■ Directions for this task
Using the entries that follow, report the number of lines that include the string "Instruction", without any other text.

<<<<

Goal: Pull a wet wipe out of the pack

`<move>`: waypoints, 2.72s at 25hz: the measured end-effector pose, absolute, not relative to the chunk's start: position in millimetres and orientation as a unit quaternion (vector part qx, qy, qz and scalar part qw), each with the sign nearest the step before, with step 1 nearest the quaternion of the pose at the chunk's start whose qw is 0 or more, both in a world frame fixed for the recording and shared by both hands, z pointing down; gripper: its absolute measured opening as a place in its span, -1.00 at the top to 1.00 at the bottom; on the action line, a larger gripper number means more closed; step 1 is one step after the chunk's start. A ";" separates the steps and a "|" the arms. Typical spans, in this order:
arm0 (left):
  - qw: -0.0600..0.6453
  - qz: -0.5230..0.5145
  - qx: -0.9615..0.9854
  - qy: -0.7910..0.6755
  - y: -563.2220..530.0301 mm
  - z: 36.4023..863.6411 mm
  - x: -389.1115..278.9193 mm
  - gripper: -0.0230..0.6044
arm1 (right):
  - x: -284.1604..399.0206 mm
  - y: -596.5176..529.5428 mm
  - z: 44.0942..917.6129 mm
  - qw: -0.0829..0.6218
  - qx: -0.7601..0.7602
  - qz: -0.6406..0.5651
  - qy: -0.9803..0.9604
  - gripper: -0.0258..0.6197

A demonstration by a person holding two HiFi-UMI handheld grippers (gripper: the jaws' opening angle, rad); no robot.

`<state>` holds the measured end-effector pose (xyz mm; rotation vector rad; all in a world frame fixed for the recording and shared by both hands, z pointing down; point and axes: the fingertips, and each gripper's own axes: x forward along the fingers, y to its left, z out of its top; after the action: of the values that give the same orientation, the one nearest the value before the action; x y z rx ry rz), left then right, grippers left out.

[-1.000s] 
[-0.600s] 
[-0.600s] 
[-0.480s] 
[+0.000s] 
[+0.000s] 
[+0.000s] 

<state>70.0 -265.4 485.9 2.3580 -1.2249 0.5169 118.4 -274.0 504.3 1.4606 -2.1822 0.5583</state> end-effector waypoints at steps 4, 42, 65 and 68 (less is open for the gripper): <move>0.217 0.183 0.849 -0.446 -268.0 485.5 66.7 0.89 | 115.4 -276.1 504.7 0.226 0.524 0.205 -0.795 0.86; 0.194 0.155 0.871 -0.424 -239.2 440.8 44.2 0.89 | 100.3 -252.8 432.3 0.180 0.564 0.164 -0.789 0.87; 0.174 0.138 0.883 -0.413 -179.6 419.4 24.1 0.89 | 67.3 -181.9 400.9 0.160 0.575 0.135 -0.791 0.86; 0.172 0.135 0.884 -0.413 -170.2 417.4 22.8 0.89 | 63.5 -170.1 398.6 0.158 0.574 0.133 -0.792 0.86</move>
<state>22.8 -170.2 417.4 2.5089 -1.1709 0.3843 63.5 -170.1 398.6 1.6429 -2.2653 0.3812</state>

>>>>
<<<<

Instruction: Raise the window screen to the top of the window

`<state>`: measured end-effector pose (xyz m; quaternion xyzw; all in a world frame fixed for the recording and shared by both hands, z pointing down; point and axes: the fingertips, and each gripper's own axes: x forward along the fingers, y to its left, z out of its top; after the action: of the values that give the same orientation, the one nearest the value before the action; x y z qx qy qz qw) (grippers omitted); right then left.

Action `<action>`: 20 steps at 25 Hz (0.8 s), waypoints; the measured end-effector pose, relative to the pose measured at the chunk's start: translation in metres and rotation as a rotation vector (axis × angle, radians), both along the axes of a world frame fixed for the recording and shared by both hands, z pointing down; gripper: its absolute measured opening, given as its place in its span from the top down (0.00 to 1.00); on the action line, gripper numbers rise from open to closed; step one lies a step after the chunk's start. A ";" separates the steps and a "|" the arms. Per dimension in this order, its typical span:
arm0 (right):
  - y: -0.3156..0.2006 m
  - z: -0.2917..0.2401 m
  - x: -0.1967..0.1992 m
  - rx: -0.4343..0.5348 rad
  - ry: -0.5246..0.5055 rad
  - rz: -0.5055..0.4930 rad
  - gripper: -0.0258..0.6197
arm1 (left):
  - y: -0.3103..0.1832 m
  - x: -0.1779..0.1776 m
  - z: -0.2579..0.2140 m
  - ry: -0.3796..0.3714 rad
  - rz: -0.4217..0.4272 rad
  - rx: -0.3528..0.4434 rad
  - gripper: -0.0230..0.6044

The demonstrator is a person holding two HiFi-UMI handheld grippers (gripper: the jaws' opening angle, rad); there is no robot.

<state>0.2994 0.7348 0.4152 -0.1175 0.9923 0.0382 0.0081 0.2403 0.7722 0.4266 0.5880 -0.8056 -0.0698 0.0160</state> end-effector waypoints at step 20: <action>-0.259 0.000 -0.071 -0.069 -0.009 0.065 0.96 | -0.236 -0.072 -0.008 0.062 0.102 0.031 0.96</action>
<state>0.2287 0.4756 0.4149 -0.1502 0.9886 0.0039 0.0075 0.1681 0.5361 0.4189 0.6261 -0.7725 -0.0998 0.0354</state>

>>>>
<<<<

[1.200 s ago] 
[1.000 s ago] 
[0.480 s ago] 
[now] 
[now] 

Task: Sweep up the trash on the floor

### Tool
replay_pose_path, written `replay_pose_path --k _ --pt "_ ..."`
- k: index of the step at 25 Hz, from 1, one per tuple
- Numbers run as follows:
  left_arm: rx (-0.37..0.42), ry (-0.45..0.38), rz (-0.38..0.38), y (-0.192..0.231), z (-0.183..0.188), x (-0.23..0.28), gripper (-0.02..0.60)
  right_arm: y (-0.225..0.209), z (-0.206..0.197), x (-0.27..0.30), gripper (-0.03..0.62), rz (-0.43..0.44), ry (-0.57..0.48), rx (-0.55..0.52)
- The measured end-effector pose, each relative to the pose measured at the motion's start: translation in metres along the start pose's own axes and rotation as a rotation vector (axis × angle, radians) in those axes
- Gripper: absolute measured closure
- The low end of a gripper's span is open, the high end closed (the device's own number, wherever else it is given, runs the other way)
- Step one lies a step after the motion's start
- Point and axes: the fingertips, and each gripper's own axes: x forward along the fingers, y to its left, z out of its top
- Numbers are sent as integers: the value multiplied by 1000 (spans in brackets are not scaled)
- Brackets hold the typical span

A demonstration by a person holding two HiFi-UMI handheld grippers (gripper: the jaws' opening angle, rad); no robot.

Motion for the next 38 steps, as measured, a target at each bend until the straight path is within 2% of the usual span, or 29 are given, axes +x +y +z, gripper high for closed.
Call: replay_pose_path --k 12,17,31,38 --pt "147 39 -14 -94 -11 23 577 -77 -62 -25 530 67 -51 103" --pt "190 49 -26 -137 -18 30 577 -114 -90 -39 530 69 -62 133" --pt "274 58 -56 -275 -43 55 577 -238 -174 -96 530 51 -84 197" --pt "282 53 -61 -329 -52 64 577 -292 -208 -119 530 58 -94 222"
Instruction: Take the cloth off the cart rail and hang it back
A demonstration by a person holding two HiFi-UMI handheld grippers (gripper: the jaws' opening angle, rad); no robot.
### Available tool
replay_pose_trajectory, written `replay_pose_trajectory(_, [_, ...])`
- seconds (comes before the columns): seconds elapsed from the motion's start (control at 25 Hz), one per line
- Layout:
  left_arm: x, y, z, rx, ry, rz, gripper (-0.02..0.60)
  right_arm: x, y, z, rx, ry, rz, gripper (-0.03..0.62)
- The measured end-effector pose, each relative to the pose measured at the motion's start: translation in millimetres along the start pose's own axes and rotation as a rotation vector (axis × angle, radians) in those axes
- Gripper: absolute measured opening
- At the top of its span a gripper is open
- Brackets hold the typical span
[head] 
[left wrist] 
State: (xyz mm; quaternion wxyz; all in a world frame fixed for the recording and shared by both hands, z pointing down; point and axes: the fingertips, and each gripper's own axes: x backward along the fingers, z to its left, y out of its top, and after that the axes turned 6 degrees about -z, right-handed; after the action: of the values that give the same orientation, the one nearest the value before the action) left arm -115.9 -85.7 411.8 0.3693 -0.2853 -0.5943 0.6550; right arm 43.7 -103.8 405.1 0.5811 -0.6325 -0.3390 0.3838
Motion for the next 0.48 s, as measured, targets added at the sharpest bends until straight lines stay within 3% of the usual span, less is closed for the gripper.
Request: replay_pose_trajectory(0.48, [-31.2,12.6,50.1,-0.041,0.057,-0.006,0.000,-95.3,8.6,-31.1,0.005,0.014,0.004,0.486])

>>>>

■ Answer section
2